Here is an illustrative example on how to use the DistributedCache:

// Setting up the cache for the application

 

1. Copy the requisite files to the FileSystem:

 

$ bin/hadoop fs -copyFromLocal lookup.dat /myapp/lookup.dat $ bin/hadoop fs -copyFromLocal map.zip /myapp/map.zip $ bin/hadoop fs -copyFromLocal mylib.jar /myapp/mylib.jar $ bin/hadoop fs -copyFromLocal mytar.tar /myapp/mytar.tar $ bin/hadoop fs -copyFromLocal mytgz.tgz /myapp/mytgz.tgz $ bin/hadoop fs -copyFromLocal mytargz.tar.gz /myapp/mytargz.tar.gz

 

2. Setup the application’s JobConf:

 

JobConf job = new JobConf();

DistributedCache.addCacheFile(new URI(“/myapp/lookup.dat#lookup.dat”), job);

DistributedCache.addCacheArchive(new URI(“/myapp/map.zip”, job); DistributedCache.addFileToClassPath(new Path(“/myapp/mylib.jar”), job); DistributedCache.addCacheArchive(new URI(“/myapp/mytar.tar”, job); DistributedCache.addCacheArchive(new URI(“/myapp/mytgz.tgz”, job); DistributedCache.addCacheArchive(new URI(“/myapp/mytargz.tar.gz”, job);

 

3. Use the cached files in theMapper

orReducer:

 

public static class MapClass extends MapReduceBase implements Mapper<K, V, K, V> {

 

private Path[] localArchives;

private Path[] localFiles;

 

public void configure(JobConf job) {

// Get the cached archives/files

localArchives = DistributedCache.getLocalCacheArchives(job); localFiles = DistributedCache.getLocalCacheFiles(job); }

 

public void map(K key, V value,

 

 

 

 

 

OutputCollector<K, V> output, Reporter reporter)

throws IOException {

// Use data from the cached archives/files here

// …

// …

output.collect(k, v);

}

}

 

Reference: org.apache.hadoop.filecache , Class DistributedCache

 

 

QUESTION 13

You need to create a GUI application to help your company’s sales people add and edit customer information.

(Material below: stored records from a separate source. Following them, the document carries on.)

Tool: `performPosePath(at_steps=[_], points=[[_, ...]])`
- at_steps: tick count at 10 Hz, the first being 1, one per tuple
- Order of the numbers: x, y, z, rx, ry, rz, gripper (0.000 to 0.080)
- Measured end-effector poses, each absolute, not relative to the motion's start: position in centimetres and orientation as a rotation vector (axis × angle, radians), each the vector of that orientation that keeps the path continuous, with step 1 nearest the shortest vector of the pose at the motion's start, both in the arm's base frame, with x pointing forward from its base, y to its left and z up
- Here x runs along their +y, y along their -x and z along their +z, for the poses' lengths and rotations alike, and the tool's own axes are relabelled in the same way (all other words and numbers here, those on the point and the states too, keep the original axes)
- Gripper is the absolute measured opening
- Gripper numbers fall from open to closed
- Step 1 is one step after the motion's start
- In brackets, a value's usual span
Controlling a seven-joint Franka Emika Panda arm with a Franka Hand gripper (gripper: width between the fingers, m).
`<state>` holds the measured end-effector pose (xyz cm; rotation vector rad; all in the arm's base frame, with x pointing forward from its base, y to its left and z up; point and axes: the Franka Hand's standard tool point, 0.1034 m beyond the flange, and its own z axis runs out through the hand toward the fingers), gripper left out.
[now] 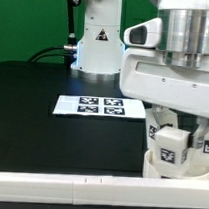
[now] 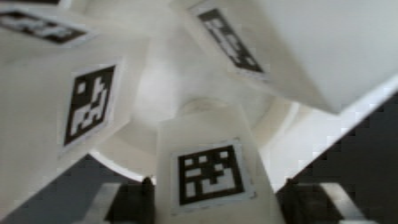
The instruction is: Assemble stool
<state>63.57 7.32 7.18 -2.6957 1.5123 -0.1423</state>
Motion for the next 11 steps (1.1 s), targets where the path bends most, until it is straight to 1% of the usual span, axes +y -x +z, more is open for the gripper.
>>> performPosePath(at_steps=[2, 3, 5, 6, 7, 8, 9, 11], points=[[6.9, -63.2, 7.1, 1.934, 2.424, -0.138, 0.0346], [6.7, -63.0, 7.1, 2.042, 2.333, -0.121, 0.0347], [6.7, -62.8, 7.0, 2.097, 2.289, -0.127, 0.0347], [6.6, -62.8, 7.0, 2.095, 2.291, -0.127, 0.0427], [6.7, -62.9, 7.2, 2.085, 2.294, -0.130, 0.0427], [7.0, -63.0, 8.5, 2.058, 2.284, -0.131, 0.0559], [7.0, -62.9, 10.2, 2.023, 2.275, -0.128, 0.0632], [6.2, -63.3, 13.0, 1.984, 2.264, -0.136, 0.0646]])
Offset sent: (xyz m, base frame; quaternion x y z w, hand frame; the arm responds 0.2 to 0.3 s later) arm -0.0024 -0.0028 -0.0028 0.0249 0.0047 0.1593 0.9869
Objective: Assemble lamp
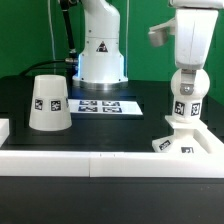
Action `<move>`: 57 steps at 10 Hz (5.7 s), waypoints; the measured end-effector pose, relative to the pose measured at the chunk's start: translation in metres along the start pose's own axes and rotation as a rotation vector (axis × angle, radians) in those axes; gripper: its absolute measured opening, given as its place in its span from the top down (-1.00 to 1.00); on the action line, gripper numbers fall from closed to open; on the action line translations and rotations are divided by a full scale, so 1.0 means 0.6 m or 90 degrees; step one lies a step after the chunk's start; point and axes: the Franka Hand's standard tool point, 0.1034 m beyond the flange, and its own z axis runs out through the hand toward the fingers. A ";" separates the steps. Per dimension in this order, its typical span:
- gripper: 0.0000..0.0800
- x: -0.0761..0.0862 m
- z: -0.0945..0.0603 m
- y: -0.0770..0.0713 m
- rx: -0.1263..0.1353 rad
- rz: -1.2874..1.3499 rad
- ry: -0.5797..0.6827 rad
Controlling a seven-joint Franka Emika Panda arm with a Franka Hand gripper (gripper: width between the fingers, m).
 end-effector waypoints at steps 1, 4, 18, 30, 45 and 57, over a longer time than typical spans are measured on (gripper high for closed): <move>-0.44 0.000 0.000 0.000 0.000 0.000 0.000; -0.44 0.000 0.000 0.000 -0.001 0.043 0.001; -0.45 0.004 0.003 -0.002 0.012 0.844 0.035; -0.45 0.006 0.001 0.004 0.099 1.423 0.070; -0.48 0.013 0.000 0.011 0.288 1.996 0.042; -0.75 0.001 -0.003 0.007 0.117 1.143 0.058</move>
Offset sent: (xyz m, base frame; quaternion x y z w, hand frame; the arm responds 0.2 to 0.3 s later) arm 0.0000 0.0000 0.0000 0.0000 0.0000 0.0000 1.0000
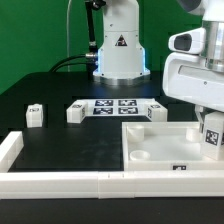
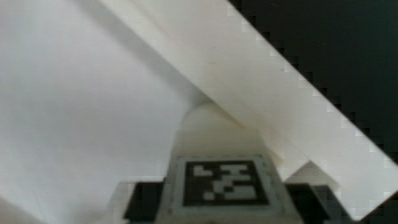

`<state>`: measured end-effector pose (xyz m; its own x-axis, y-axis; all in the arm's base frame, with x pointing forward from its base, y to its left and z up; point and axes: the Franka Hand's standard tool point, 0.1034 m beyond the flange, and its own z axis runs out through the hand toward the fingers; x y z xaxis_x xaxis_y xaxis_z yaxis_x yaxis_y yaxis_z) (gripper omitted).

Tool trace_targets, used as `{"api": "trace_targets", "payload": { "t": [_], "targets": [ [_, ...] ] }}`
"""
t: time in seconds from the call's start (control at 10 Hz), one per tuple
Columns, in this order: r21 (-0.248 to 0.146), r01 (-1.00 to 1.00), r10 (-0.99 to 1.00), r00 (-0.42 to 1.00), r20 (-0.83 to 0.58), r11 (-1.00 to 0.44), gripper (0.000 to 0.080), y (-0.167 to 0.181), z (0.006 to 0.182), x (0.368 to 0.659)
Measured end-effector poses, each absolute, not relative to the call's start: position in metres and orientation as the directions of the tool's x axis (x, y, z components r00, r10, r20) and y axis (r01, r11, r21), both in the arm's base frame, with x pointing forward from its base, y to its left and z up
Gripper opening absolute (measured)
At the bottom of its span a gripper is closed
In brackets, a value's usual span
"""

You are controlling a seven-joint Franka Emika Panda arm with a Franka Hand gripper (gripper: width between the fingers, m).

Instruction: Assemble one leg

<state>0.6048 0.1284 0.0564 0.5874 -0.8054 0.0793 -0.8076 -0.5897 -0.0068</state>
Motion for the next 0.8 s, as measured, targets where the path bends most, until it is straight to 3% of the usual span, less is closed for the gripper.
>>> {"api": "trace_targets", "payload": {
  "t": [0.2,0.4,0.5,0.6,0.7,0.8],
  "targets": [
    [-0.029,-0.905,-0.904,0.423,0.056,-0.425,0.0271,0.1274,0.0565,0.6055],
    [-0.026,-0.878,-0.878,0.475,0.058,-0.477,0.0275,0.1273,0.0565,0.6055],
    [-0.026,-0.878,-0.877,0.477,0.058,-0.479,0.0478,0.1276,0.0565,0.6055],
    [-0.020,-0.808,-0.807,0.587,0.063,-0.589,0.0478,0.1273,0.0573,0.6061],
    [-0.011,-0.716,-0.715,0.696,0.066,-0.698,0.0610,0.1265,0.0576,0.6064],
    [-0.002,-0.610,-0.608,0.791,0.067,-0.793,0.0637,0.1267,0.0580,0.6066]
  ]
}}
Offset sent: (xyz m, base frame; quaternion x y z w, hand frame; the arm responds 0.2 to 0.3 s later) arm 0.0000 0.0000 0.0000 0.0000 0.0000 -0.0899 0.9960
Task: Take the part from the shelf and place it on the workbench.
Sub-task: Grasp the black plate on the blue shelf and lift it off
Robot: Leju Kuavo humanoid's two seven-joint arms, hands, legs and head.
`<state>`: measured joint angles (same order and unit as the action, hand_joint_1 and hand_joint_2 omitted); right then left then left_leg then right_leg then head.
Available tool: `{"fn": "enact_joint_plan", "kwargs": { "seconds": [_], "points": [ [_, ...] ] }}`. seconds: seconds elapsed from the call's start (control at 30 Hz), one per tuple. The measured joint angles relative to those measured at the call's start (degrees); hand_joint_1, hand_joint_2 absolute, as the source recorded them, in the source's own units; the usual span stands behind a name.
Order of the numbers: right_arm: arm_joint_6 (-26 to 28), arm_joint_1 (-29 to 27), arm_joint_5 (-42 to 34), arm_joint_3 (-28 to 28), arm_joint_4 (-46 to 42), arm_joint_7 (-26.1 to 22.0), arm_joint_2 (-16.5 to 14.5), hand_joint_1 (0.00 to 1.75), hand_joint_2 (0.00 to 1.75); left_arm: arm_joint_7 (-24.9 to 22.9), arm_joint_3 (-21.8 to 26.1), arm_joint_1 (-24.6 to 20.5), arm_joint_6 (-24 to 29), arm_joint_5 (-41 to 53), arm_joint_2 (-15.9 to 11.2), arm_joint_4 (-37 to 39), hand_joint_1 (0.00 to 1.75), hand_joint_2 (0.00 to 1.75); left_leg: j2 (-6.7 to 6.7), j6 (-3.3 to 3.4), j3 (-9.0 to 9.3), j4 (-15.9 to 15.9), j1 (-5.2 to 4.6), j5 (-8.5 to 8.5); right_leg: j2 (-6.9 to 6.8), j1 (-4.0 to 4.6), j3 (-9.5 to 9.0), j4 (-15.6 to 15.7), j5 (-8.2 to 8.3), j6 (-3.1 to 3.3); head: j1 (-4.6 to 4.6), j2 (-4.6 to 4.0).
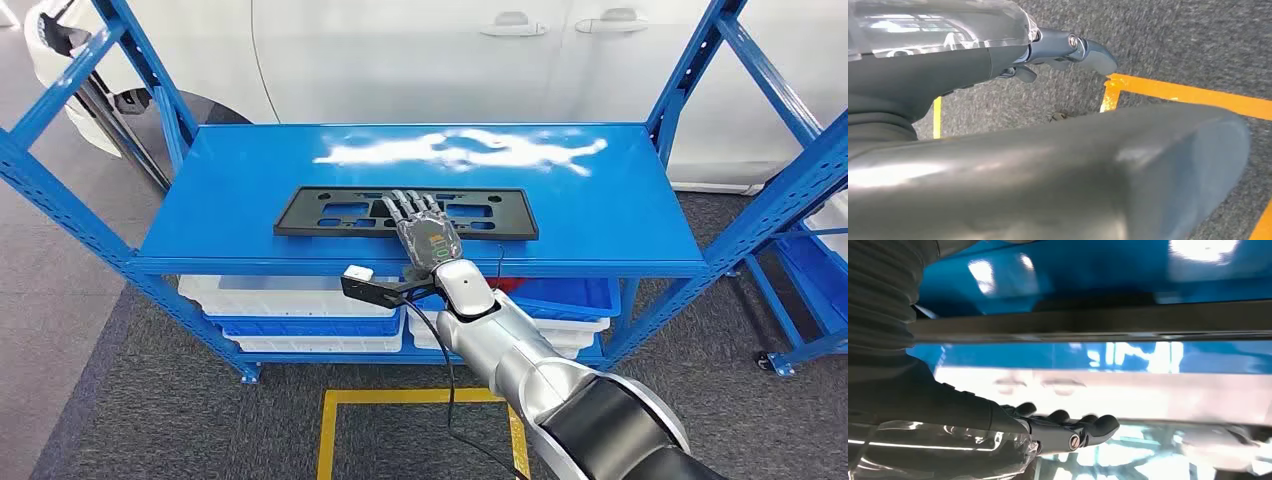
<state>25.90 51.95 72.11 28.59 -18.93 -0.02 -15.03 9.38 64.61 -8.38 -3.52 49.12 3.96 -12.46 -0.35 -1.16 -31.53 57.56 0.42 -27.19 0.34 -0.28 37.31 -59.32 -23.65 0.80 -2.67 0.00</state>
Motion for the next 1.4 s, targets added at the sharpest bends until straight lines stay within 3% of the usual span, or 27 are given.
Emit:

Would HDFS be appropriate for this customer information file?

 

A.

Yes, because HDFS is optimized for random access writes.

B.

Yes, because HDFS is optimized for fast retrieval of relatively small amounts of data.

C.

No, because HDFS can only be accessed by MapReduce applications.

D.

No, because HDFS is optimized for write-once, streaming access for relatively large files.

 

Answer: D

Explanation: HDFS is designed to support very large files. Applications that are compatible with HDFS are those that deal with large data sets. These applications write their data only once but they read it one or more times and require these reads to be satisfied at streaming speeds. HDFS supports write-once-read-many semantics on files.

 

Reference: 24 Interview Questions & Answers for Hadoop MapReduce developers, What is HDFS ? How it is different from traditional file systems?

 

 

QUESTION 14

 

Which of the following best describes the workings of TextInputFormat?

 

A.

Input file splits may cross line breaks. A line that crosses tile splits is ignored.

B.

The input file is split exactly at the line breaks, so each Record Reader will read a series of complete lines.

C.

Input file splits may cross line breaks. A line that crosses file splits is read by the RecordReaders of both splits containing the broken line.

D.

Input file splits may cross line breaks. A line that crosses file splits is read by the RecordReader of the split that contains the end of the broken line.

E.

Input file splits may cross line breaks. A line that crosses file splits is read by the RecordReader of the split that contains the beginning of the broken line.

 

Answer: D

Explanation: As the Map operation is parallelized the input file set is first split to several pieces called FileSplits. If an individual file is so large that it will affect seek time it will be split to several Splits. The splitting does not know anything about the input file’s internal logical structure, forexample line-oriented text files are split on arbitrary byte boundaries.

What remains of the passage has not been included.